Find the Taxes That Do Double Duty - T_S_
http://www.nytimes.com/2011/02/20/business/economy/20view.html?ref=business

======
athom
_Taxes levied on harmful activities kill two birds with one stone. They
generate desperately needed revenue while discouraging behaviors whose costs
greatly outweigh their benefits._

Actually, I've long been of the opinion that such taxes can lead to a
"dependency on the dependency." That is, while a government may intend to
discourage the "undesirable" activity it's taxing, it may in the long run grow
to depend on the revenue that tax generates, which may in turn reduce
incentive to discourage that activity in more effective ways, like anti-
smoking or anti-drinking campaigns. After all, do you _really_ want to
discourage the activities that build up your revenue?
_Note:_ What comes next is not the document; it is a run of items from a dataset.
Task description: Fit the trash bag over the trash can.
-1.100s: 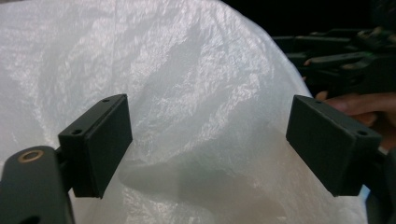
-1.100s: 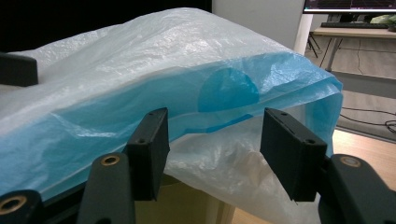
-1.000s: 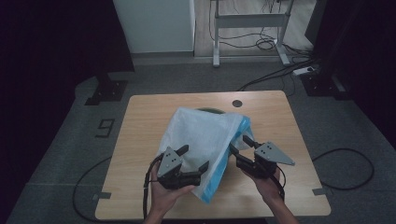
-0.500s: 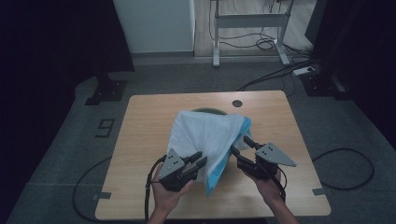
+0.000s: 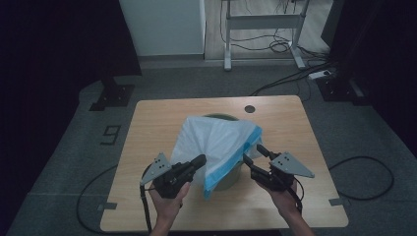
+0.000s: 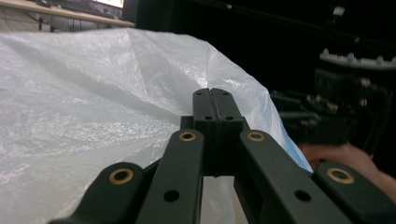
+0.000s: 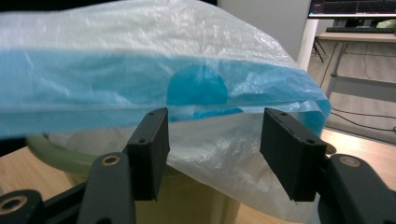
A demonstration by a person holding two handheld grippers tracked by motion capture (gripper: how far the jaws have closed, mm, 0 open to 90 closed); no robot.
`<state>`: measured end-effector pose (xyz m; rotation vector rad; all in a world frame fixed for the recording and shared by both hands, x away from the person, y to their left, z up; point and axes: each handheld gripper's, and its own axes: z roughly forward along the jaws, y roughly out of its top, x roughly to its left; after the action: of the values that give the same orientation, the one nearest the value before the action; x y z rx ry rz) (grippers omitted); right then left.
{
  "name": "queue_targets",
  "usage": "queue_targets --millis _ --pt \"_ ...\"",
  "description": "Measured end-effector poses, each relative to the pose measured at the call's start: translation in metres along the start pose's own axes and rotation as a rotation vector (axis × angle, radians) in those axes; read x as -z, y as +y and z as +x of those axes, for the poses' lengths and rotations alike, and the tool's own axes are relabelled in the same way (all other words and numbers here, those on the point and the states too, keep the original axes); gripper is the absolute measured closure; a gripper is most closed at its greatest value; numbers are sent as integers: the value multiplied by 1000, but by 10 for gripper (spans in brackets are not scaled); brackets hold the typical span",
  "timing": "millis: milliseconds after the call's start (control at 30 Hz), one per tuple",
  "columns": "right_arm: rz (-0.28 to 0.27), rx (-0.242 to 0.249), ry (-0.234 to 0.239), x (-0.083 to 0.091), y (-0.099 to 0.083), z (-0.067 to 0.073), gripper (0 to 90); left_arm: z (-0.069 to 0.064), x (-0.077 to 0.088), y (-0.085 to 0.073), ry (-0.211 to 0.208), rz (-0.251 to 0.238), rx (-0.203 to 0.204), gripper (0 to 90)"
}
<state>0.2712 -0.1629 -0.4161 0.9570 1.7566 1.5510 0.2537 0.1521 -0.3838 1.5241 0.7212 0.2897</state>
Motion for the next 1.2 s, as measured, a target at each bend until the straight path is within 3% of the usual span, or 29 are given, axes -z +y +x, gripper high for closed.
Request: queue_targets --millis 100,300,600,900,1200 --pt "-4 5 10 0 0 3 406 2 3 6 -3 -22 22 899" --pt "-20 3 34 1 4 10 396 1 5 15 -3 -40 27 899" --pt "-49 18 57 6 11 21 385 0 0 15 3 -27 31 900" --pt "-60 -48 102 9 14 18 393 2 1 15 14 -31 38 899" --pt "-59 -60 102 13 14 18 393 3 -1 14 10 -31 46 899"
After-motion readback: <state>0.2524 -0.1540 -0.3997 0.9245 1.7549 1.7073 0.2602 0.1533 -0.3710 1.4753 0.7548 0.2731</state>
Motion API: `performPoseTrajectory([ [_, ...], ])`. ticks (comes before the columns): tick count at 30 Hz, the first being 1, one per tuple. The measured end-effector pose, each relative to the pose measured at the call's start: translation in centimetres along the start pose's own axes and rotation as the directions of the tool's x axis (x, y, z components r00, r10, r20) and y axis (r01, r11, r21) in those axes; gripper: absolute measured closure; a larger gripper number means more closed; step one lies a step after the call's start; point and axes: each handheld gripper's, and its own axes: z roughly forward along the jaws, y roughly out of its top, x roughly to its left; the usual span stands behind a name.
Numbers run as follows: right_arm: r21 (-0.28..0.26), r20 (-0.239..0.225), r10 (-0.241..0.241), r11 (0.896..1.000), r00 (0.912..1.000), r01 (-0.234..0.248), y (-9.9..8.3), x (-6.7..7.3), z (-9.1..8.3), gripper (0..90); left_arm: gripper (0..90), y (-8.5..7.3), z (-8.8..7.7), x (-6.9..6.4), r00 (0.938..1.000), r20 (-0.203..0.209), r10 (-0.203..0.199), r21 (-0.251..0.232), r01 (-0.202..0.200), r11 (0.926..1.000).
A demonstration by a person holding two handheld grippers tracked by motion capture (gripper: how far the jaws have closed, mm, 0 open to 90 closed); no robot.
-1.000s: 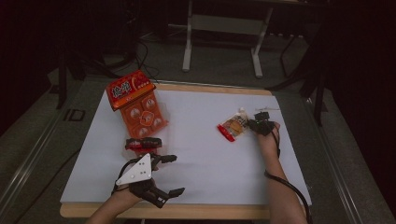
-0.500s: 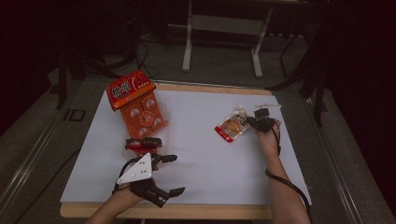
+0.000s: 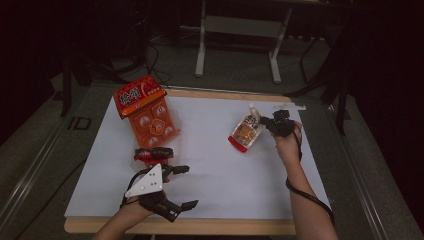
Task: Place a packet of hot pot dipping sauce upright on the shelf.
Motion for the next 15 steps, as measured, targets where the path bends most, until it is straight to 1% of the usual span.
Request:
performPoseTrajectory([
  [5, -0.032, -0.054, -0.022, 0.999, 0.9983, 0.02, 0.8, 1.1, -0.9, 90.0, 5.6, 0.1, 0.0, 0.0, 1.0, -0.002, 0.002, -0.001, -0.002, 1.0],
  [7, -0.05, -0.093, -0.025, 0.999, 0.9954, 0.02, 1.0, 1.4, -1.1, 90.0, 5.6, 0.1, 0.0, 0.0, 1.0, -0.004, -0.001, 0.0, 0.001, 1.0],
  [10, -0.054, -0.12, -0.052, 0.997, 0.9914, 0.046, 1.3, 2.2, -1.5, 90.0, 5.6, 0.2, 0.0, 0.1, 0.9999, -0.01, -0.01, 0.008, 0.01, 0.9999],
  [12, -0.055, -0.125, -0.076, 0.996, 0.9892, 0.07, 1.6, 2.7, -1.8, 90.0, 5.6, 0.3, 0.0, 0.1, 0.9998, -0.015, -0.016, 0.007, 0.016, 0.9998],
  [15, -0.059, -0.138, -0.115, 0.992, 0.9837, 0.108, 2.0, 3.6, -2.4, 90.0, 5.6, 0.3, -0.1, 0.2, 0.9995, -0.024, -0.019, 0.005, 0.019, 0.9998],
])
Now, let's consider the payroll and income taxes Mr. Frank laments for
discouraging job creation and investment. While this may be true, maybe our
government could develop campaigns or programs to _encourage_ these
activities, and so counter the discouraging effects of taxation. I don't know
off the top of my head what such a program might look like, so I can't say how
feasible it would be. If nothing else, though, the potential for even greater
revenue from increasing _desirable_ activity sounds like a fairly strong
incentive to me.

I'm no economist, so maybe this "addiction to addiction" hypothesis is just
another crackpot theory. I'd be interested to hear if anyone competent has
actually explored this?

[slight edit for grammar]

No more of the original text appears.